= Work order =
Can you copy out the data exactly? Leave the images out.

[Data provided Boundary: Start]

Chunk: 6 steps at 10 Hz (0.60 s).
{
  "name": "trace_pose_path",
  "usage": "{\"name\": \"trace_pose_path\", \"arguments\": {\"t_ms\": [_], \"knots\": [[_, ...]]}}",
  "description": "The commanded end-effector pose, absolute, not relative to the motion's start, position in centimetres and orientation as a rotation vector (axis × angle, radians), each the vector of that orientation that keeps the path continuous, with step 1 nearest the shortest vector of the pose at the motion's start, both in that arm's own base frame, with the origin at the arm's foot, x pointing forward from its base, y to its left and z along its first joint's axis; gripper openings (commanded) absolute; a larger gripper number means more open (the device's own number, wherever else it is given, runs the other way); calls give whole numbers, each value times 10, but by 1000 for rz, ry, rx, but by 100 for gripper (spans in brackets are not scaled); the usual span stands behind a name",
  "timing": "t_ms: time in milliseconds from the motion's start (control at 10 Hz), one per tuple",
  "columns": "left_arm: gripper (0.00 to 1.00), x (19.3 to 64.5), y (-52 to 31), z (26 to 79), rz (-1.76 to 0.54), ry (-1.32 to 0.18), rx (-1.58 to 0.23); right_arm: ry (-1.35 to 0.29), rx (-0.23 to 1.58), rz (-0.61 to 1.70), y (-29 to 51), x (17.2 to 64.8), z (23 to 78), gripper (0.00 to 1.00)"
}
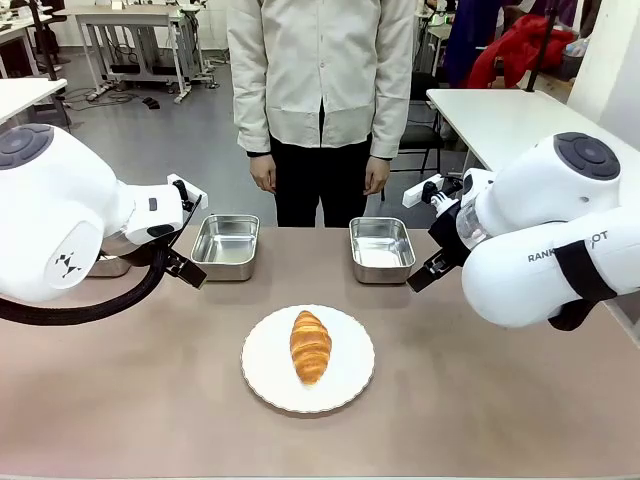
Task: Place the bread in the container.
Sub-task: Place the Butter Roll into the Airtight Container indicated by the human.
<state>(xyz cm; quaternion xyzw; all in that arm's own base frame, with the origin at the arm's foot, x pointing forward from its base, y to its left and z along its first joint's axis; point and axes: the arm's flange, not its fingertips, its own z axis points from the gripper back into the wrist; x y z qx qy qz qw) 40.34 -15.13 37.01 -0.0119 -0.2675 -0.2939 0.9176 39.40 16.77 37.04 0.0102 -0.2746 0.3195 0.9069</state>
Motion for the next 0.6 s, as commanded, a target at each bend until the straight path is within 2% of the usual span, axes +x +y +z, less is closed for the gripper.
{"name": "trace_pose_path", "arguments": {"t_ms": [0, 200, 500], "knots": [[100, 403, -151, 370, -605, -550, -24, -567, 22, 657, 168, 394, 370, 100], [100, 403, -151, 370, -604, -550, -24, -567, 21, 660, 168, 394, 370, 100], [100, 417, -109, 446, -611, -544, -72, -602, 64, 609, 142, 438, 442, 100]]}}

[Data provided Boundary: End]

= Written solution =
Chunk: 6 steps at 10 Hz (0.60 s).
{
  "name": "trace_pose_path",
  "usage": "{\"name\": \"trace_pose_path\", \"arguments\": {\"t_ms\": [_], \"knots\": [[_, ...]]}}",
  "description": "The commanded end-effector pose, absolute, not relative to the motion's start, position in centimetres and orientation as a rotation vector (axis × angle, radians), each the vector of that orientation that keeps the path continuous, with step 1 nearest the shortest vector of the pose at the motion's start, both in that arm's own base frame, with the origin at the arm's foot, x pointing forward from its base, y to its left and z along its first joint's axis; gripper openings (commanded) absolute; a larger gripper number means more open (the device's own number, wherever else it is given, runs the other way); calls give whole numbers, each value times 10, but by 1000 for rz, ry, rx, but by 100 for gripper (spans in brackets are not scaled); the usual span stands behind a name",
  "timing": "t_ms: time in milliseconds from the motion's start (control at 10 Hz), one per tuple",
  "columns": "left_arm: gripper (0.00 to 1.00), x (19.3 to 64.5), y (-52 to 31), z (26 to 79), rz (-1.76 to 0.54), ry (-1.32 to 0.18), rx (-1.58 to 0.23); right_arm: ry (-1.35 to 0.29), rx (-0.23 to 1.58), rz (-0.61 to 1.70), y (-29 to 51), x (17.2 to 64.8), z (23 to 78), gripper (0.00 to 1.00)"
}
Task: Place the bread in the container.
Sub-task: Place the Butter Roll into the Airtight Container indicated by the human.
<state>(xyz cm; quaternion xyzw; all in that arm's own base frame, with the origin at the arm's foot, x pointing forward from its base, y to its left and z along its first joint's axis; point and axes: the arm's flange, not its fingertips, its own z axis points from the gripper back into the wrist; x y z qx qy qz qw) 40.34 -15.13 37.01 -0.0119 -0.2675 -0.2939 0.9176 39.40 16.77 37.04 0.0102 -0.2746 0.3195 0.9069</state>
Motion for the next 0.6 s, as commanded, a target at each bend until the straight path is within 2% of the usual span, axes +x +y +z, less is closed for the gripper.
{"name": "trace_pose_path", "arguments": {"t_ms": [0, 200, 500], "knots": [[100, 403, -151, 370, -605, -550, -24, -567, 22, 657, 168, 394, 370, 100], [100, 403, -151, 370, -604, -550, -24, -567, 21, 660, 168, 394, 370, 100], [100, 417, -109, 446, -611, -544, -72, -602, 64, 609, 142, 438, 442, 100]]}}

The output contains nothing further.